Book Review: Relax, It’s Just God: How and Why to Talk to Your Kids about Religion When You’re Not Religious
Relax, It’s Just God (released today by Brown Paper Press) is a thought-provoking entry in the expanding category of secular parenting advice. It was written by Wendy Thomas Russell, an award-winning journalist who many will recognize as the brains behind Patheos’s Natural Wonderers parenting blog.
Relax, It’s Just God includes Russell’s analysis of data from an informal survey of 1,000 nonreligious parents and features frequent weigh-ins from secular Internet celebrities like Dale McGowan and Richard Wade. But where firebrand atheist Dan Arel’s Parenting Without God often had me cheering like an Amen! choir, Russell’s book is built around a more challenging premise: Should nonreligious parents teach religious tolerance by introducing their children to the tenets and mythologies of religions in which they themselves don’t believe?

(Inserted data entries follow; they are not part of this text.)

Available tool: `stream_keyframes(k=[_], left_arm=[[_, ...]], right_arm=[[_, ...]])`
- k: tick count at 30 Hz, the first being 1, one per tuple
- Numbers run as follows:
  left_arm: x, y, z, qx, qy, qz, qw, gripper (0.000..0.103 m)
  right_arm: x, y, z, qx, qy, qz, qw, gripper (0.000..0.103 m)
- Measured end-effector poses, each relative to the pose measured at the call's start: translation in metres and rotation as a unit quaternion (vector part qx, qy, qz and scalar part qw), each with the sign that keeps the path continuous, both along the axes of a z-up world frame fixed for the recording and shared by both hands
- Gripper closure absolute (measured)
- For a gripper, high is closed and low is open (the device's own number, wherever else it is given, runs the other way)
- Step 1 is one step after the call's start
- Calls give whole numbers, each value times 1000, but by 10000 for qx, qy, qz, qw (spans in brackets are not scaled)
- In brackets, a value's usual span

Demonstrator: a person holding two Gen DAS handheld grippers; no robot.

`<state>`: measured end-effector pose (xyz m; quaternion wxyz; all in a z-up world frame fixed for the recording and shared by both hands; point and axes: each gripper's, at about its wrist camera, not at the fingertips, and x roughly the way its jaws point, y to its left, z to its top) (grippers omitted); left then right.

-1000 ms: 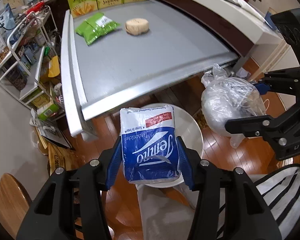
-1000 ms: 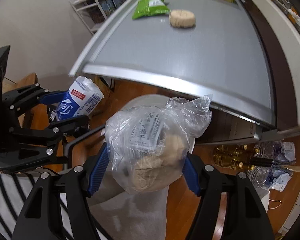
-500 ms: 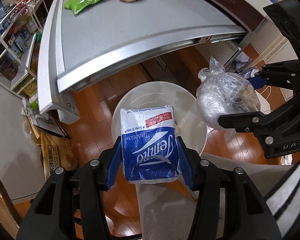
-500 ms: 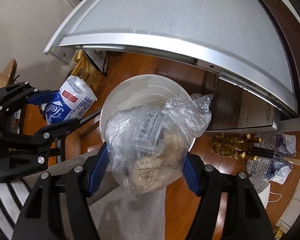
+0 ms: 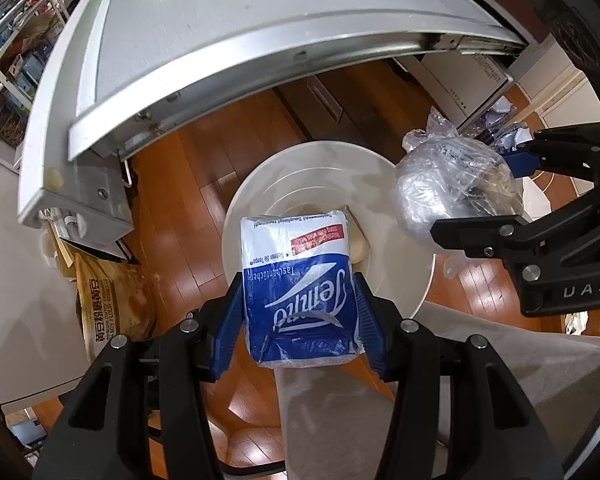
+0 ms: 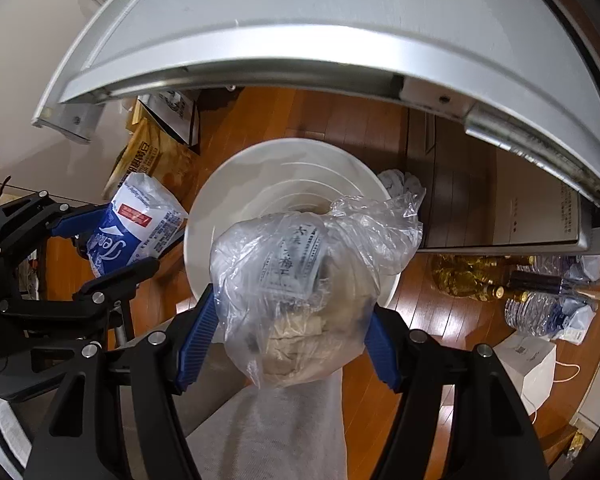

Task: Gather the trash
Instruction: 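Carry the wrapped bread and tissue pack over the white bin with both grippers, then open both grippers to drop the bread and tissues into the bin, then grasp the green chip bag with the right gripper while the left grasps the round bun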

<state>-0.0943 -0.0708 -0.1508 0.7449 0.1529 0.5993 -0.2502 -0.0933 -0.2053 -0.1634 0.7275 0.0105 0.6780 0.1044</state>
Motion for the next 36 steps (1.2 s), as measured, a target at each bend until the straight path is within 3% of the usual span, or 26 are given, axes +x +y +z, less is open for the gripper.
stream_keyframes(k=[15, 18, 20, 23, 29, 36], left_arm=[[11, -10, -10, 116, 154, -66, 9998, 50], [16, -7, -14, 74, 287, -2, 9996, 40], [17, -5, -14, 58, 316, 31, 9995, 27], [16, -4, -12, 53, 300, 8, 9995, 24], [13, 2, -3, 22, 259, 62, 9996, 20], [3, 10, 31, -131, 62, 163, 9998, 14]], right_arm=[[14, 4, -19, -169, 188, -151, 9996, 37], [17, 1, -20, -127, 238, -208, 9994, 32], [16, -1, -19, -140, 241, -205, 9994, 29], [16, -2, -16, -167, 247, -189, 9994, 26], [9, -11, 7, -51, 74, -301, 9995, 20], [-4, -21, 60, 52, -413, -355, 9985, 14]])
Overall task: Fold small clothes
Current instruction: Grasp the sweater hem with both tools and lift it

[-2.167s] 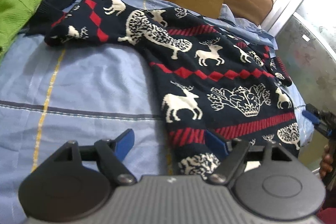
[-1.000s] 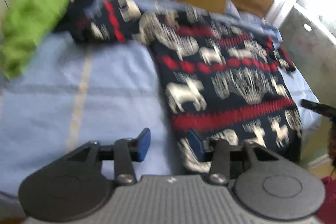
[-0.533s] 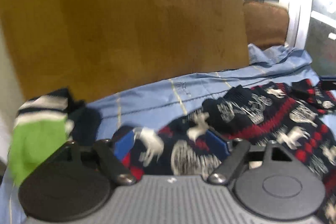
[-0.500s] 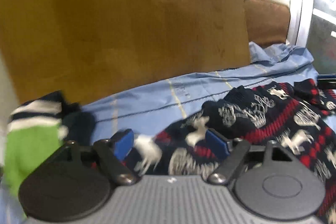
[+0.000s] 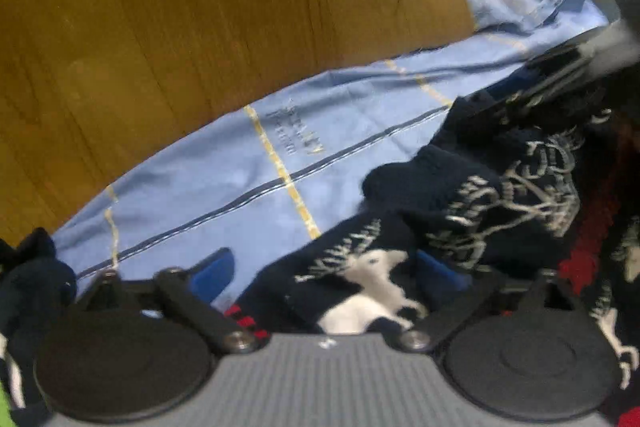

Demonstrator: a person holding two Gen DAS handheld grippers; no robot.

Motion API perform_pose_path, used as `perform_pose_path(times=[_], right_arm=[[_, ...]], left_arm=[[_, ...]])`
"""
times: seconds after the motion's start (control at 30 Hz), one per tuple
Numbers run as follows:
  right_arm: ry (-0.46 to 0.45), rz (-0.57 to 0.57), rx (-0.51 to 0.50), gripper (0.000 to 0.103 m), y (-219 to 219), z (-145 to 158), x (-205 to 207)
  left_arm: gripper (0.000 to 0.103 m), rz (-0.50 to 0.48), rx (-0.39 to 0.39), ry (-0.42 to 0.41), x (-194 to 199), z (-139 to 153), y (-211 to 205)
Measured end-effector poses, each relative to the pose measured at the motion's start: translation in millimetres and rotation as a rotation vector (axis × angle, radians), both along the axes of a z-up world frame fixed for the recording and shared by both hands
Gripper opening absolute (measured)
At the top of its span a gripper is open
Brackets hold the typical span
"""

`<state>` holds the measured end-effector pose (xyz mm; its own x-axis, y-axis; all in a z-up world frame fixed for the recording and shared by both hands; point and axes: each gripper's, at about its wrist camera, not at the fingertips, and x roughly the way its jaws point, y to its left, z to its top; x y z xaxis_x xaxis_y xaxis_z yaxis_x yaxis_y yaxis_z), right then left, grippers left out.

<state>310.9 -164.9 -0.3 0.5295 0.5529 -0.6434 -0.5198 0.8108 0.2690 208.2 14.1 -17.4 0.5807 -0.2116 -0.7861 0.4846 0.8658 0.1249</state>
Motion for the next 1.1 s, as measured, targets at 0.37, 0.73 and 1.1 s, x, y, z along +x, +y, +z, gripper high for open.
perform_pose_path(times=[0.37,0.73,1.1], right_arm=[[-0.32,-0.153,0.084,0.015,-24,87,-27],[-0.09,-0.248,0.011,0.027,-11,9,43],[-0.257,-0.549,0.022,0.062,-204,61,-80]], left_arm=[[0.007,0.095,0.115,-0.285,-9,56,-41],[0.007,0.339,0.285,-0.202,46,3,-41],[0.023,0.231,0.062,-0.209,-3,47,-74]])
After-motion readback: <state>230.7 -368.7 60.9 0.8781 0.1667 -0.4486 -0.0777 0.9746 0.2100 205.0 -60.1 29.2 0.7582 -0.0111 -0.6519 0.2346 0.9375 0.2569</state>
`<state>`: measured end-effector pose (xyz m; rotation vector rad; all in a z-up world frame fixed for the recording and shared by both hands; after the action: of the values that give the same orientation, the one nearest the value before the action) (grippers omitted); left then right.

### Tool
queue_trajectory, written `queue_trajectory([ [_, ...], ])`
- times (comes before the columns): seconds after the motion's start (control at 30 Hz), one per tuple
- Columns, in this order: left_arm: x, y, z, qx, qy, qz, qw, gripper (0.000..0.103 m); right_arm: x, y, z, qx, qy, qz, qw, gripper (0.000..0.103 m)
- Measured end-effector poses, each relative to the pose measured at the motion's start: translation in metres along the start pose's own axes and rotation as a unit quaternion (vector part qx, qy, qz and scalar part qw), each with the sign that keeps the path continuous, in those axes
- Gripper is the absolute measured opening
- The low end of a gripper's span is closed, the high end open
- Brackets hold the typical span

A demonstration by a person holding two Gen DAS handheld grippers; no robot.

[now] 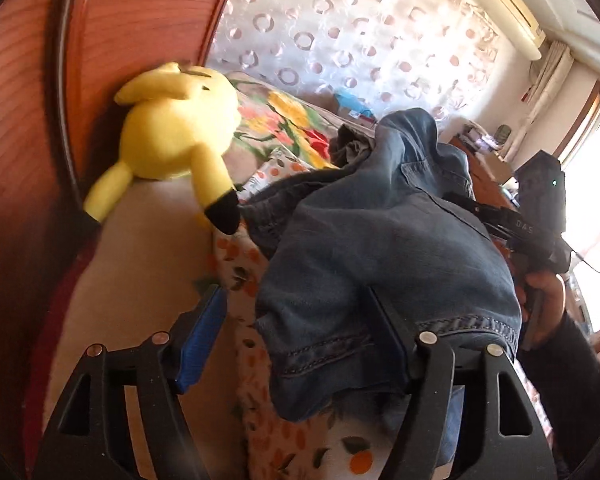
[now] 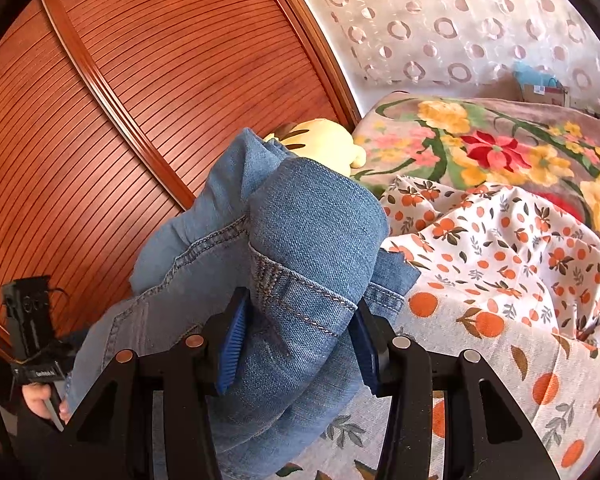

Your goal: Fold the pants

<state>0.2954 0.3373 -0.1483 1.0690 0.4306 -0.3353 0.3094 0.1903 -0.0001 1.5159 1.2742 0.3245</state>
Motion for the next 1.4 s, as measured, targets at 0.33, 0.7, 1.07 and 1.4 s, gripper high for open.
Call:
queue_trajectory([
  [0.33, -0.006, -0.003, 0.035, 0.048, -0.019, 0.001, 0.9986, 0.017, 0.003, -0.004, 0.002, 0.038, 0.006, 0.003, 0.999, 0.050],
  [0.7, -0.070, 0.007, 0.069, 0.152, 0.067, 0.092, 0.9817, 0.046, 0.005, -0.005, 0.000, 0.021, -0.004, 0.004, 1.000, 0.050],
  [1.07, -0.075, -0.038, 0.132, 0.143, 0.046, 0.085, 0.9849, 0.048, 0.004, -0.003, 0.000, 0.005, -0.003, -0.008, 1.000, 0.050],
  [1.4, -0.043, -0.054, 0.152, 0.129, 0.030, 0.079, 0.9881, 0.041, 0.006, -0.004, 0.002, 0.016, 0.009, -0.004, 1.000, 0.050],
])
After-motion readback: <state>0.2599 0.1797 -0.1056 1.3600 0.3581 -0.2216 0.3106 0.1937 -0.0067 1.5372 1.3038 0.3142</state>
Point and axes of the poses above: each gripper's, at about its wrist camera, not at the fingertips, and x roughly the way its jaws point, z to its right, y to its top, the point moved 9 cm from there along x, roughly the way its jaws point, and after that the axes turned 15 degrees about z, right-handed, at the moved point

An anecdote from Russell’s conclusion encapsulates the response that many nonbelievers are liable to have: “Shortly after I decided to write this book, I reached out to the communications director of an atheist group in New York. I told her about my project and asked her if I could interview some parents in her group about how they had gone about introducing their children to religion. Her response was short and curt. ‘As an atheist,’ she wrote, ‘I did not introduce my children to religion. And nobody I know [in this group] would introduce their children to religion.’”
My own intuitive reaction was more equivocal. As the child of former fundamentalists and a one-time Pentecostal believer, I’ve had regular discussions with my wife about how we should approach religion with our daughter, who is now nearly four years old. As a couple, we’ve drawn touchstones on the map to instilling religious awareness: my wife wants to revisit the Grand Canyon, so that our daughter can see for herself the geological eras carved in stone, and I’d like to read her Mary Renault’s novelization of the Greek mythology of Theseus, to illustrate the passage into obscurity of religions upon which people once staked their lives. When Bible discussions are introduced, we’ve agreed that they will center on similarities to earlier mythology, the Bible’s internal inconsistencies, and on investigating authorship claims and historical statements made in the Bible. We’ve also agreed that before our daughter sets foot in a church, she will be briefed on proselytizers’ routine deployment of social and emotional pressure and military-grade psychological coercion. In other words, our exact route might not be planned, but the destination is clear: we want our offspring fortified against being converted.
In Relax, It’s Just God, author Wendy Thomas Russell suggests potential problems with such an approach: “[I]n light of America’s secular boom, perhaps religion is not the threat we should be worried about; perhaps bigotry is. As parents on the front lines of this great shift, we have an opportunity to make sure that disbelief doesn’t translate into unkind, disdainful, or condescending comments about people who mean us no harm. Knowing ourselves and our biases, tamping down our inner vitriol, and maintaining some humility are crucial first steps.”
As someone who lives with the ongoing fallout of severe physical child abuse carried out on the advice of a Christian pastor, Russell’s casual handling of the harms and pitfalls of religion sometimes missed the mark for me. And as one who has already severed ties with my dysfunctional relatives, it was difficult for me to identify with Russell’s compulsion to make peace with still-devout extended family members. There were statements and suggestions in Russell’s book that I could never agree with. Still, the core message did resonate: my wife and I have shared week-long vacations with our homeschooling Baptist neighbors, who have never failed to be respectful of our open lack of religious belief; my wife keeps in contact with a college pal who is a hijab-wearing Muslim; and my Facebook friends include Christian authors, musicians, and pastors. My wife and I get along with our religious counterparts and even love them, in spite of significant differences.
Ultimately, what Wendy Thomas Russell points out is that in the absence of forethought and deliberate effort, nonbelievers may inadvertently inspire in their children the kind of mindless, mean-spirited intolerance that they’ve criticized from the devout. I think it’s a valid point and one that makes reading this little book well worth the time and effort.
Unlike some similar guides, Russell addresses her book to all of the “nones”—a category that includes parents who are atheist, agnostic, spiritual-but-not-religious, or even religious but unattached to a specific faith. She includes practical advice on a range of topics, from heading-off religiously motivated playground bullying to talking with un-churched children about death. Some of her points are bound to fall flat with those who are happily embedded in the bubble of atheist websites and social media, but as Russell so skillfully points out, now is the time for parents of “nones” to begin preparing their offspring to assume their roles as leaders of America’s rising majority.